Search code examples
ruby-on-railsjsonencodingunicoderuby-on-rails-4

Why does to_json escape unicode automatically in Rails 4?


Rails 3:

{"a" => "<br/>"}.to_json
=> "{\"a\":\"<br/>\"}"

Rails 4:

{"a" => "<br/>"}.to_json
=> "{\"a\":\"\\u003Cbr/\\u003E\"}"

WHY???

It appears to be causing the error

Encoding::UndefinedConversionError: "\xC3" from ASCII-8BIT to UTF-8

When my Rails 3 app tries to parse JSON generated by my rails 4 app.


Solution

  • WHY???

    To defend against a common weakness in web applications. If you say in an HTML page eg:

    <script type="text/javascript">
        var something = <%= @something.to_json.html_safe %>;
    </script>
    

    then you might think you're fine because you've JSON-escaped the data you're injecting into JavaScript. But actually you're not safe: aside from JSON syntax you also have surrounding HTML syntax, and in an HTML script block </ is in-band signalling. Practically, if @something contains the string </script> you've got a cross-site scripting vulnerability as this comes out:

    <script type="text/javascript">
        var something = {"attack": "abc</script><script>alert('XSS');//"};
    </script>
    

    The first script block ends halfway through the string (leaving an unclosed string literal syntax error) and the second <script> is treated as a new script block and the potentially-user-submitted content within it executed.

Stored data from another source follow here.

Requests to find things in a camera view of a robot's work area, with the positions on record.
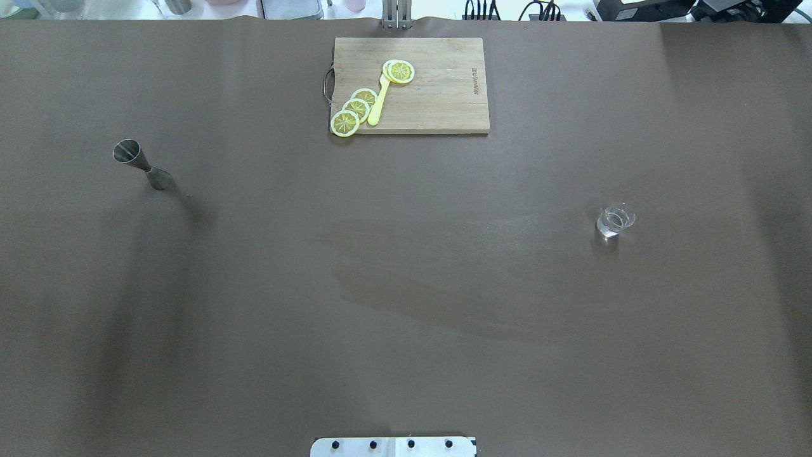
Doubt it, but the clear glass cup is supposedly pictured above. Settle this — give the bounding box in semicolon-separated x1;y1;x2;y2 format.
596;202;637;238

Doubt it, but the lemon slice on knife tip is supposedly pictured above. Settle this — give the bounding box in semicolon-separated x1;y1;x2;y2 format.
383;60;416;84

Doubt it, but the lemon slice end of row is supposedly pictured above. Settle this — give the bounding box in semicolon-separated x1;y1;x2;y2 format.
329;110;362;138

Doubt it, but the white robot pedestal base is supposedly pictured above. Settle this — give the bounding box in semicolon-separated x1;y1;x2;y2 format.
310;436;478;456

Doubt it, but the aluminium frame post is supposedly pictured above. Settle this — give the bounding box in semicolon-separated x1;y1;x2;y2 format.
382;0;414;30

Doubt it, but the steel double jigger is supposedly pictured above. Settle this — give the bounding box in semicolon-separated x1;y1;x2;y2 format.
112;138;174;191

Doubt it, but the wooden cutting board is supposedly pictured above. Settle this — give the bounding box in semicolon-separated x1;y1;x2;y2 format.
331;37;490;134

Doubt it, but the lemon slice middle of row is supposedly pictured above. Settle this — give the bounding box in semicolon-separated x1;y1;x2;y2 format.
343;98;371;124

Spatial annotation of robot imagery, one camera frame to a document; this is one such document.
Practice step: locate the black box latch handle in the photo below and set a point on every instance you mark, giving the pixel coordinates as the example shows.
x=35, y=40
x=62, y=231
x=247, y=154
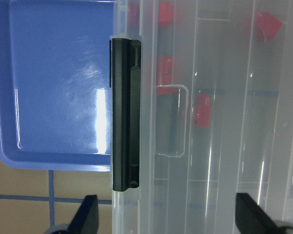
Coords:
x=125, y=80

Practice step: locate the red block upper left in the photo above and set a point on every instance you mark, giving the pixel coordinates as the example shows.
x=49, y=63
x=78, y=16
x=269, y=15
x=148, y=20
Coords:
x=165, y=14

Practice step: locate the clear plastic storage box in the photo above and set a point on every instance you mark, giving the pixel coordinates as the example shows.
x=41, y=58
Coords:
x=127, y=209

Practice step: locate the red block middle upper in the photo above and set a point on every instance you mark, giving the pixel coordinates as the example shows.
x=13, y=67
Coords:
x=164, y=65

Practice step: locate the red block middle lower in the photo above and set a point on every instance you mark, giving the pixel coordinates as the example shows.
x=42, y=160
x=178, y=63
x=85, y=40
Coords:
x=165, y=85

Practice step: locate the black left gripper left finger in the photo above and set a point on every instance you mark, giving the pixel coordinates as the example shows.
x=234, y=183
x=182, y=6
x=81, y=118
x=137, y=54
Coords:
x=86, y=219

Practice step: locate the blue plastic tray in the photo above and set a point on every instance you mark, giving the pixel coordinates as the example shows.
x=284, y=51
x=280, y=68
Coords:
x=55, y=97

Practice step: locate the red block under lid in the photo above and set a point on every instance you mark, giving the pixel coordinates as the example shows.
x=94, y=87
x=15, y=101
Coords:
x=202, y=110

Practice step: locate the clear plastic box lid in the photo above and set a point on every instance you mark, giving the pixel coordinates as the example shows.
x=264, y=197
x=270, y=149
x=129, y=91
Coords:
x=234, y=146

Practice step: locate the red block far right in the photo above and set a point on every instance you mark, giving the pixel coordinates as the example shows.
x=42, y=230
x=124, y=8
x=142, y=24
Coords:
x=266, y=25

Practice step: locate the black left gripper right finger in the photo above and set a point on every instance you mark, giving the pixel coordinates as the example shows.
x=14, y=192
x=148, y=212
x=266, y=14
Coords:
x=250, y=218

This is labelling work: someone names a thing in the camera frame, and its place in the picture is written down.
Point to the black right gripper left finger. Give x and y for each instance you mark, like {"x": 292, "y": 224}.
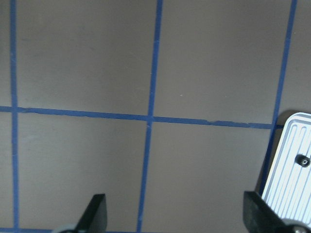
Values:
{"x": 94, "y": 218}

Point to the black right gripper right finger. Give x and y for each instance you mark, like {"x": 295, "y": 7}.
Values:
{"x": 258, "y": 216}

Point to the ribbed silver metal tray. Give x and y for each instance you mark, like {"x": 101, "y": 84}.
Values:
{"x": 288, "y": 188}

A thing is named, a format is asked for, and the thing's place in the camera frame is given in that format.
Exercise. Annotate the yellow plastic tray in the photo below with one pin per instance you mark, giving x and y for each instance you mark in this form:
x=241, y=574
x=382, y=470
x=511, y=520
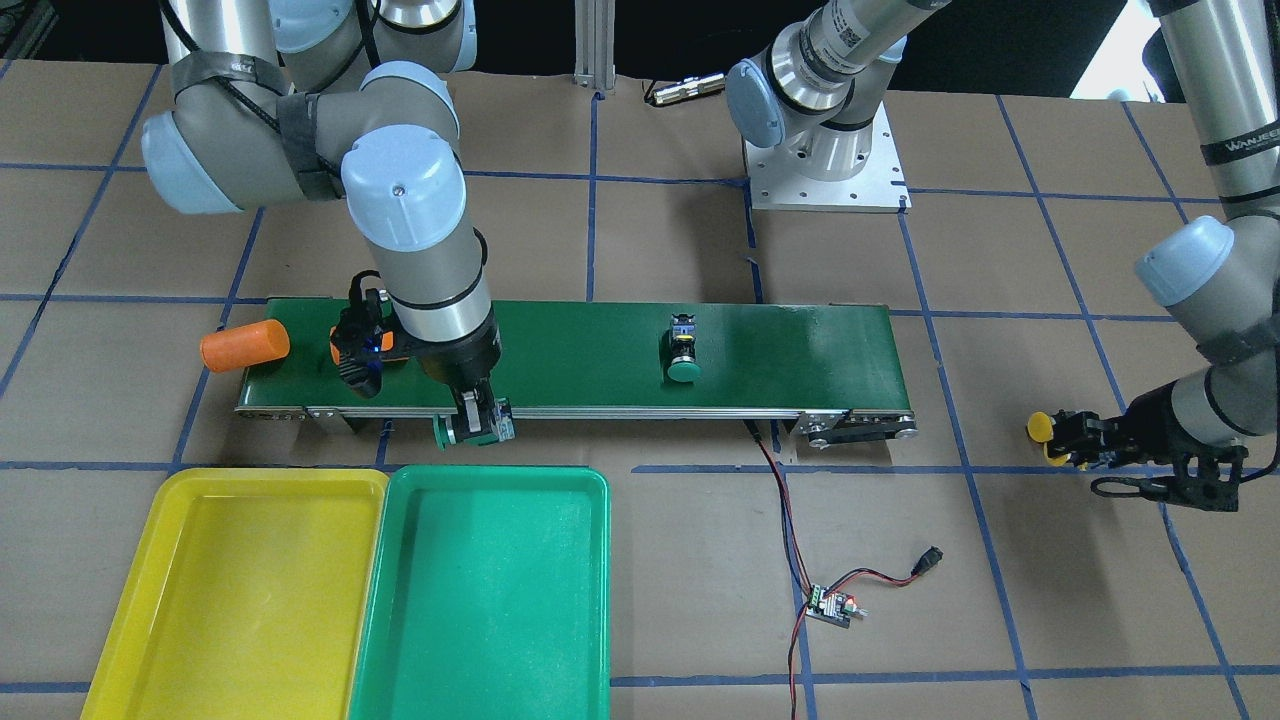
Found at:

    Escaping the < character to \u003C is not required by JSON but it is a perfectly valid alternative and it automatically avoids this class of problems. If a JSON parser rejects it, that is a severe bug in the reader.

    What is the code that is producing that error? I'm not convinced the error is anything to do with the <-escaping, as it is talking about byte 0xC3 rather than 0x3C. That could be indicative of a string with UTF-8 encoded content not having been marked as UTF-8... maybe you need a force_encoding("UTF-8") on the input?